Exercise brief: Exactly as written, copy the lines of the data below from the first through the one containing "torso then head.".
--- Supplied data Enclosed Below ---
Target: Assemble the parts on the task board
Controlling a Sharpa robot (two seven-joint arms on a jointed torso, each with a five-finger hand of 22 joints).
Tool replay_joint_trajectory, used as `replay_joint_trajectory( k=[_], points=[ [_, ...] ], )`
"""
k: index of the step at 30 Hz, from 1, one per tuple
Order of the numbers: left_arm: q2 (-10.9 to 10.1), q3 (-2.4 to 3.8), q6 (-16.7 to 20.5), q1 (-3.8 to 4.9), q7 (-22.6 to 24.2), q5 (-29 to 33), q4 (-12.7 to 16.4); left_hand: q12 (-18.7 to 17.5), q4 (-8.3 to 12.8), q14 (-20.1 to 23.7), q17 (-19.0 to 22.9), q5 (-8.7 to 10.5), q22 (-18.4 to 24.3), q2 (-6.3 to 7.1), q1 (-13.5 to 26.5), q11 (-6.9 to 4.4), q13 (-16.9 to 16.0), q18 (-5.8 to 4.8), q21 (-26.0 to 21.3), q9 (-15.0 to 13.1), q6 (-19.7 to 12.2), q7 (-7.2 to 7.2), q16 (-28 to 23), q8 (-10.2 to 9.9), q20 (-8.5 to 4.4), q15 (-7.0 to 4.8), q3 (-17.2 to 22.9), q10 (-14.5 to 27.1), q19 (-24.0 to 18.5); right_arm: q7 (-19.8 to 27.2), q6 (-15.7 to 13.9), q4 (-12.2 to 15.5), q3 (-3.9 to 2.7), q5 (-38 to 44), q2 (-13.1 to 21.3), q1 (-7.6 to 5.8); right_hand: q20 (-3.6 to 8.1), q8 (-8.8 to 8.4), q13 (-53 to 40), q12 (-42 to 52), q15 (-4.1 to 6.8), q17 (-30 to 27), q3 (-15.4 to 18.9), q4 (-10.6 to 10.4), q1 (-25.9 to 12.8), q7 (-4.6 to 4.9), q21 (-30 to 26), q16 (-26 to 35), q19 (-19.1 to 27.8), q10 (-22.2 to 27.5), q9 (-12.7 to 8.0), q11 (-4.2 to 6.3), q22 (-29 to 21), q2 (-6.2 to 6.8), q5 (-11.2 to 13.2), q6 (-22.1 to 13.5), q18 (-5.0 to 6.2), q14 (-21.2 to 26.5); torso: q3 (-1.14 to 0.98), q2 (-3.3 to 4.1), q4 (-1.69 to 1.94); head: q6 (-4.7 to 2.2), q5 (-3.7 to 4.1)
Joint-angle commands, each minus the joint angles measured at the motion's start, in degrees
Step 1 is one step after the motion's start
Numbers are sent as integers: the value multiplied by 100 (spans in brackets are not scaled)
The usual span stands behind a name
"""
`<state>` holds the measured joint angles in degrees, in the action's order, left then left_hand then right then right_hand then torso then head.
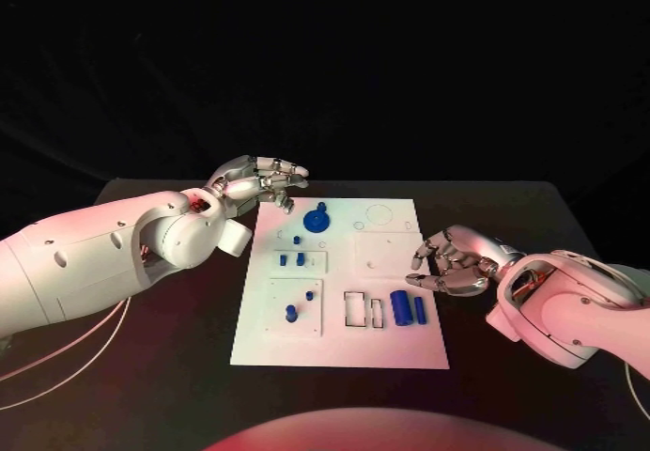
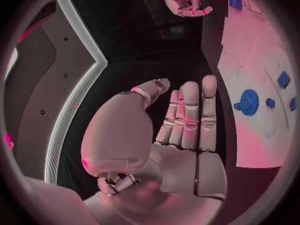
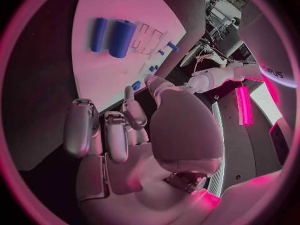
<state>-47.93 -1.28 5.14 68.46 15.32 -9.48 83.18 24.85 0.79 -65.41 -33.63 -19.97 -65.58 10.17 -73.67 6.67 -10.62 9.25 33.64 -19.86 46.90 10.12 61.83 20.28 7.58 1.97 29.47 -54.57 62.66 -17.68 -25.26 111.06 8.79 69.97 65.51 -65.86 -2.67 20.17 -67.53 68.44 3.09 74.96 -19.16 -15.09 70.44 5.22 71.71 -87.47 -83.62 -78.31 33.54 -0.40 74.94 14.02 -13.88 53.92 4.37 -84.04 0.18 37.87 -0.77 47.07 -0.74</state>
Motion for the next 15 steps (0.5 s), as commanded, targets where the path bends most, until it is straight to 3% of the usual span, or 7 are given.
replay_joint_trajectory(
  k=[1,11,15],
  points=[
    [-9,0,-81,2,30,-5,27,35,-11,49,5,-29,5,-39,20,-14,2,112,-33,-9,-45,9,-15,26,38,9,-32,44,4,-578,288,69,20,152,47,41,-10,26,-74,56,28,771,119,-118,-57,-29,27,-26,-47,-5,24,-4,761,27,23,-24,-57,-461,6,-8,-11,5,32],
    [-38,-7,-81,2,26,-5,44,39,-12,50,9,-31,6,-38,24,-14,2,112,-37,-10,-48,10,-12,29,38,10,-35,47,6,-1161,329,84,59,452,-39,304,-10,55,-288,221,30,893,593,-170,-310,-44,55,-72,-62,-63,54,2,795,-93,157,-18,-64,-482,11,-4,-9,21,37],
    [-44,-8,-82,2,25,-5,45,39,-12,50,9,-31,6,-38,24,-14,2,112,-37,-10,-48,10,-12,29,38,10,-35,47,6,-1225,320,44,64,538,-134,370,-10,60,-362,293,31,920,632,-168,-322,-48,62,-80,-64,-104,58,5,800,-108,161,-12,-65,-487,8,-3,-10,27,31]
  ],
)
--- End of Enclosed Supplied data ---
Result for this task:
Target: Assemble the parts on the task board
Controlling a Sharpa robot (two seven-joint arms on a jointed torso, each with a five-finger hand of 22 joints).
Tool replay_joint_trajectory, used as `replay_joint_trajectory( k=[_], points=[ [_, ...] ], )`
"""
k: index of the step at 30 Hz, from 1, one per tuple
Order of the numbers: left_arm: q2 (-10.9 to 10.1), q3 (-2.4 to 3.8), q6 (-16.7 to 20.5), q1 (-3.8 to 4.9), q7 (-22.6 to 24.2), q5 (-29 to 33), q4 (-12.7 to 16.4); left_hand: q12 (-18.7 to 17.5), q4 (-8.3 to 12.8), q14 (-20.1 to 23.7), q17 (-19.0 to 22.9), q5 (-8.7 to 10.5), q22 (-18.4 to 24.3), q2 (-6.3 to 7.1), q1 (-13.5 to 26.5), q11 (-6.9 to 4.4), q13 (-16.9 to 16.0), q18 (-5.8 to 4.8), q21 (-26.0 to 21.3), q9 (-15.0 to 13.1), q6 (-19.7 to 12.2), q7 (-7.2 to 7.2), q16 (-28 to 23), q8 (-10.2 to 9.9), q20 (-8.5 to 4.4), q15 (-7.0 to 4.8), q3 (-17.2 to 22.9), q10 (-14.5 to 27.1), q19 (-24.0 to 18.5); right_arm: q7 (-19.8 to 27.2), q6 (-15.7 to 13.9), q4 (-12.2 to 15.5), q3 (-3.9 to 2.7), q5 (-38 to 44), q2 (-13.1 to 21.3), q1 (-7.6 to 5.8); right_hand: q20 (-3.6 to 8.1), q8 (-8.8 to 8.4), q13 (-53 to 40), q12 (-42 to 52), q15 (-4.1 to 6.8), q17 (-30 to 27), q3 (-15.4 to 18.9), q4 (-10.6 to 10.4), q1 (-25.9 to 12.8), q7 (-4.6 to 4.9), q21 (-30 to 26), q16 (-26 to 35), q19 (-19.1 to 27.8), q10 (-22.2 to 27.5), q9 (-12.7 to 8.0), q11 (-4.2 to 6.3), q22 (-29 to 21), q2 (-6.2 to 6.8), q5 (-11.2 to 13.2), q6 (-22.1 to 13.5), q18 (-5.0 to 6.2), q14 (-21.2 to 26.5); torso: q3 (-1.14 to 0.98), q2 (-3.3 to 4.1), q4 (-1.69 to 1.94); head: q6 (-4.7 to 2.2), q5 (-3.7 to 4.1)
Joint-angle commands, each minus the joint angles measured at the motion's start, in degrees
Step 1 is one step after the motion's start
Numbers are sent as integers: the value multiplied by 100 (spans in brackets are not scaled)
The usual span stands behind a name
"""
`<state>` holds the measured joint angles in degrees, in the action's order, left then left_hand then right then right_hand then torso then head.

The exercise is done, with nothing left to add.